Records shown:
══════

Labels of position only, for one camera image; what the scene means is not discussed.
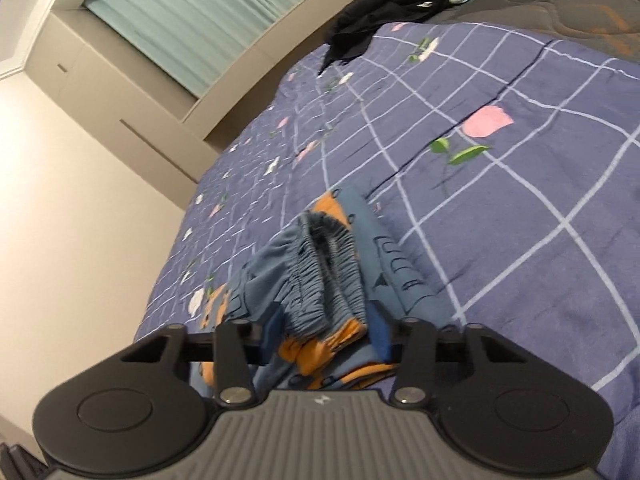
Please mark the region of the blue pants with orange print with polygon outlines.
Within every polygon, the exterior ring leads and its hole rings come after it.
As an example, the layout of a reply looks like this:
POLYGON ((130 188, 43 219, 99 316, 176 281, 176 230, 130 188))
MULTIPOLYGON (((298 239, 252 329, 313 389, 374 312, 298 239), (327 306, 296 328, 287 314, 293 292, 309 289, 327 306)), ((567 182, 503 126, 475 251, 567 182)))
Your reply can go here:
POLYGON ((256 321, 274 307, 282 325, 267 340, 276 348, 268 364, 250 372, 257 392, 364 389, 396 370, 374 304, 394 321, 417 318, 438 328, 454 316, 436 280, 413 265, 364 198, 342 186, 215 289, 198 327, 256 321))

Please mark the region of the black clothing pile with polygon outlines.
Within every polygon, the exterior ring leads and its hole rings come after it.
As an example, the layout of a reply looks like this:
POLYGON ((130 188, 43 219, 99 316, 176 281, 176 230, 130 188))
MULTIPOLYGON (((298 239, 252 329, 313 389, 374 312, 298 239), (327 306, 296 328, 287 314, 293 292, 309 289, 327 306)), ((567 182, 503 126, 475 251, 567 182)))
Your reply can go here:
POLYGON ((366 52, 375 33, 390 23, 423 23, 451 6, 449 0, 354 0, 337 14, 326 33, 320 72, 366 52))

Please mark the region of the purple grid floral quilt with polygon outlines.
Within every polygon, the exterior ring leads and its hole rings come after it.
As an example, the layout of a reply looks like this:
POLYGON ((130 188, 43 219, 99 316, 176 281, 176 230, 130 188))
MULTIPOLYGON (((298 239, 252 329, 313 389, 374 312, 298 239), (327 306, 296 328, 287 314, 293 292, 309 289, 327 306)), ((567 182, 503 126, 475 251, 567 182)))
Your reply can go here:
POLYGON ((606 478, 639 474, 639 67, 491 24, 391 24, 305 56, 189 200, 138 335, 205 305, 326 191, 350 188, 445 303, 608 401, 606 478))

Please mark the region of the beige headboard cabinet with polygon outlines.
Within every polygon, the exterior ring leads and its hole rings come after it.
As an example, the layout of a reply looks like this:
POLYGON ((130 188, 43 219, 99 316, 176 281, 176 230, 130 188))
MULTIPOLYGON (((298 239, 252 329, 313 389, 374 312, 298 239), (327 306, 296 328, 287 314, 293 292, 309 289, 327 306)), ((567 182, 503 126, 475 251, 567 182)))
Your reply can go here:
POLYGON ((26 61, 27 76, 104 148, 184 206, 229 144, 221 121, 352 0, 296 4, 199 98, 84 2, 51 0, 26 61))

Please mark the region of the teal curtain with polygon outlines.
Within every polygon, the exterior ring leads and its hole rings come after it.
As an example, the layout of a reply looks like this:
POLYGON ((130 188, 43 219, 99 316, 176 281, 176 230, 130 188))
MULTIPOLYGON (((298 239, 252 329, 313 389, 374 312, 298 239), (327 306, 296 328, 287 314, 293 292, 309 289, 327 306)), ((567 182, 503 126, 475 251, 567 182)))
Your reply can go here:
POLYGON ((85 0, 85 8, 199 98, 303 0, 85 0))

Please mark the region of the grey quilted mattress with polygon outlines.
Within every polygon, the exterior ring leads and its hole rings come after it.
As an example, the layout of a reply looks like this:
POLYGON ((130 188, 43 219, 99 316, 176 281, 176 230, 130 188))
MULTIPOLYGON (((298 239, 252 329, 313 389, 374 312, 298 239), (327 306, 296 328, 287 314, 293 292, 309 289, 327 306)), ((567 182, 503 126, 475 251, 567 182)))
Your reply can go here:
POLYGON ((515 27, 638 62, 639 20, 639 0, 472 0, 429 22, 515 27))

══════

Exercise goal: Using the material above, return every line that holds the string "outlines".

Answer space:
Please mark the region of the blue pants with orange print with polygon outlines.
Please mark the region of the black clothing pile with polygon outlines.
Please mark the region of the purple grid floral quilt with polygon outlines.
Please mark the region of the beige headboard cabinet with polygon outlines.
Please mark the region of the teal curtain with polygon outlines.
Please mark the region of the grey quilted mattress with polygon outlines.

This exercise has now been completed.